It turned out to be a tribute to Bruce Lee. Nan's track is called Tiger and Dragon. I couldn't see a way of ordering it, but luckily a fellow Nan fan found a site in Japan that was selling it. Now the dilemma: should I go ahead and order this huge double album, costing 5100¥ including postage and packing, simply for one song? This was Nan's first original material for ten years; what if - God forbid - it turned out to be disappointing?
Well, as you will have guessed, I did go ahead and order it. I picked it up from Putney Post Office on Thursday 13th January, on my way to work. Putney Station has never witnessed so great an event as the opening of that parcel! The CD comes in a beautiful black and gold box, and each artist has an illustrative card to themselves. You can see Nan's card on this page.
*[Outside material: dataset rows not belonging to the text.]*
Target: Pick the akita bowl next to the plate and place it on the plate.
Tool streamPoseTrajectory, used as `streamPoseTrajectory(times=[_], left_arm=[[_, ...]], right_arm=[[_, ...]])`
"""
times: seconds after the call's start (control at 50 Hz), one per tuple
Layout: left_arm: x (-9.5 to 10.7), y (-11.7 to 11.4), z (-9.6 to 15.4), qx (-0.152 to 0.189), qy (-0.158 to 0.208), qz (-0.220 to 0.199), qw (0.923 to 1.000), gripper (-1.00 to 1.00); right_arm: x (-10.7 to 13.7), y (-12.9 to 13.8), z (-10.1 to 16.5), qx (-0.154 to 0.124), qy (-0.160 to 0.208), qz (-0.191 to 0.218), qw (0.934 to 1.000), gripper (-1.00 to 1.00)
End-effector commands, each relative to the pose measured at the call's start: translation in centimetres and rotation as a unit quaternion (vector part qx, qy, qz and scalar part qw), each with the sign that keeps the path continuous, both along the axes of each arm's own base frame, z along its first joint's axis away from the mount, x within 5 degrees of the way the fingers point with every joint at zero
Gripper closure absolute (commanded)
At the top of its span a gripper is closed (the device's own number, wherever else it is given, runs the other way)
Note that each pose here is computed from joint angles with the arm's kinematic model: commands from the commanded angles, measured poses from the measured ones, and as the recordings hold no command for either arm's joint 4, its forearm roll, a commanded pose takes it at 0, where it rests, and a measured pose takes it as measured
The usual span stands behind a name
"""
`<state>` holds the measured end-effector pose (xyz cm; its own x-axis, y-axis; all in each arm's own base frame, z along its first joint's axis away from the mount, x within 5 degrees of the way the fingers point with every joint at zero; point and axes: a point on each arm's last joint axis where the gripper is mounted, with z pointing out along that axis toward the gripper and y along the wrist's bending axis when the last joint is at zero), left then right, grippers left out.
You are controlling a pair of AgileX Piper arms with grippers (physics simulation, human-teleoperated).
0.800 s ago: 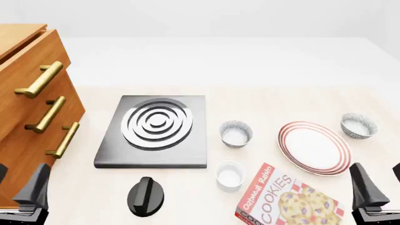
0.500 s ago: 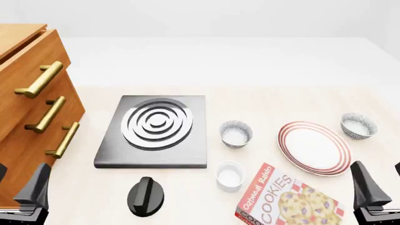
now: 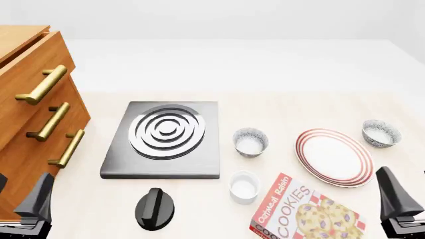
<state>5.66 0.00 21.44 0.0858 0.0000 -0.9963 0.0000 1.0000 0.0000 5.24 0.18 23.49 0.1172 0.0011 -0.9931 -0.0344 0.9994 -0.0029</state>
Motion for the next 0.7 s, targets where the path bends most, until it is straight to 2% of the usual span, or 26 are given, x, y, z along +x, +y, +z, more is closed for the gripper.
streamPoseTrajectory(times=[0.02,0.7], left_arm=[[0.0,0.0,0.0,0.0,0.0,0.0,1.0,-1.0],[0.0,0.0,0.0,0.0,0.0,0.0,1.0,-1.0]], right_arm=[[0.2,0.0,0.4,0.0,-0.001,0.003,1.0,-1.0],[3.2,0.0,1.3,-0.003,0.005,-0.008,0.9999,-1.0]])
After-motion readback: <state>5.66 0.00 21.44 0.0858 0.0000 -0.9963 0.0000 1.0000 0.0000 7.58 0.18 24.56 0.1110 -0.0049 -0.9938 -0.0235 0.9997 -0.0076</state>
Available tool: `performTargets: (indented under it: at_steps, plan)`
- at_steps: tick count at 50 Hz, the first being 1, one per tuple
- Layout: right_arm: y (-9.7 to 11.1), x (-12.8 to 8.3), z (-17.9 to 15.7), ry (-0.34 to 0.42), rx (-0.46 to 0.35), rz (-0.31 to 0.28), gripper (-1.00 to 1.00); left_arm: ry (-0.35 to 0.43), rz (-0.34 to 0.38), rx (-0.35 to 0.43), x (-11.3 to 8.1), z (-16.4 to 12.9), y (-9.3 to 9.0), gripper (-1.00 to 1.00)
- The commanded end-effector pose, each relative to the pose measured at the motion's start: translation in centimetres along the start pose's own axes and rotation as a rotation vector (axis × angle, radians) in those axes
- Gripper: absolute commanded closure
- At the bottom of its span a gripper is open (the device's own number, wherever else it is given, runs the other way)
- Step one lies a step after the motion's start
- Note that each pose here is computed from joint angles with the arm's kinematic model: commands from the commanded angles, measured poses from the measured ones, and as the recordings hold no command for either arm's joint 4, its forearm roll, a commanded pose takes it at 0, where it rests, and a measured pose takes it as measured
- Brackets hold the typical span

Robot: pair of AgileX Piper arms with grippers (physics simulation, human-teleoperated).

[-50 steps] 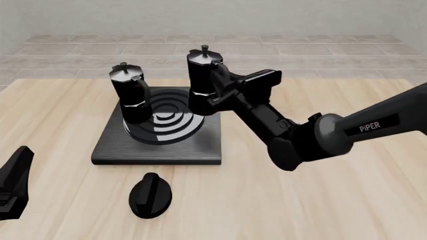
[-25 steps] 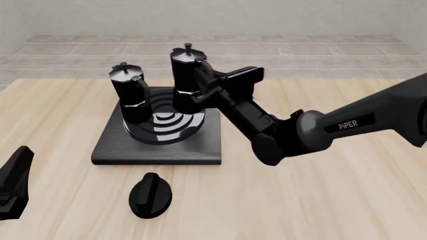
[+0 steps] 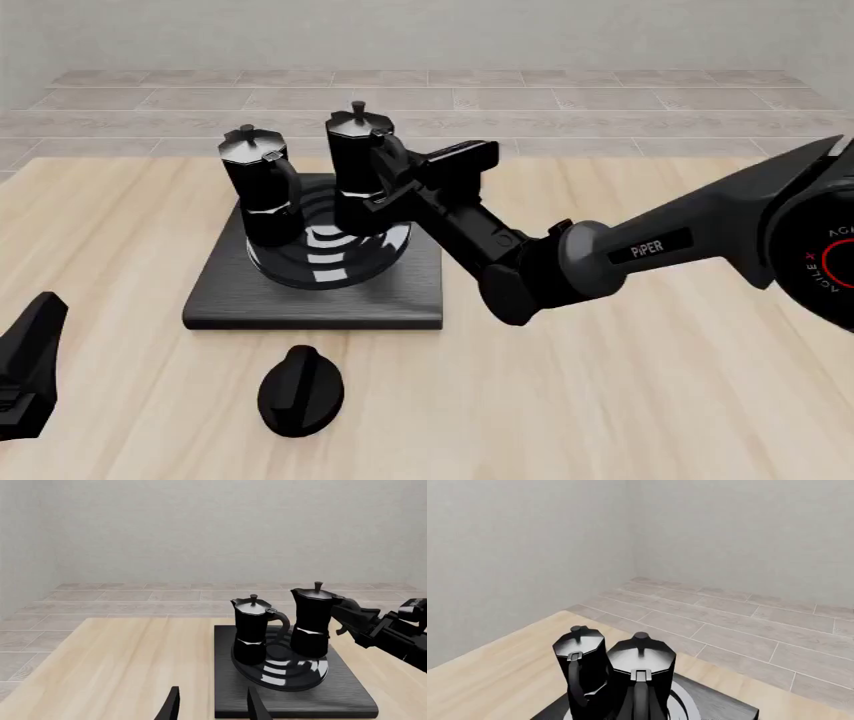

I listened to Tiger and Dragon sneakily at work when I should have been teaching the European Computer Driving Licence. Even through tinny headphones on a computer it sounded fantastic - worth every single yen. (How much is 5100¥ in ús, anyhow? I suppose I'll know when I get my bank statement!) Of the songs on Manta Ray, the one it sounds most like is Big Picture. It's not an instantly catchy thing like Motorcycle or No More Lullabyes, but it grows on you like a sunflower. It's as gorgeously atmospheric as anything Nan has done before, but this time with a darker, more sophisticated edge. The hypnotic, three-note refrain goes "Don't cross me" - a more direct, aggressive sentiment than any of her previous lyrics. If Nan releases a full-length album - and the word is that she has enough material for it, if only some label would sign her up - it will be fascinating indeed.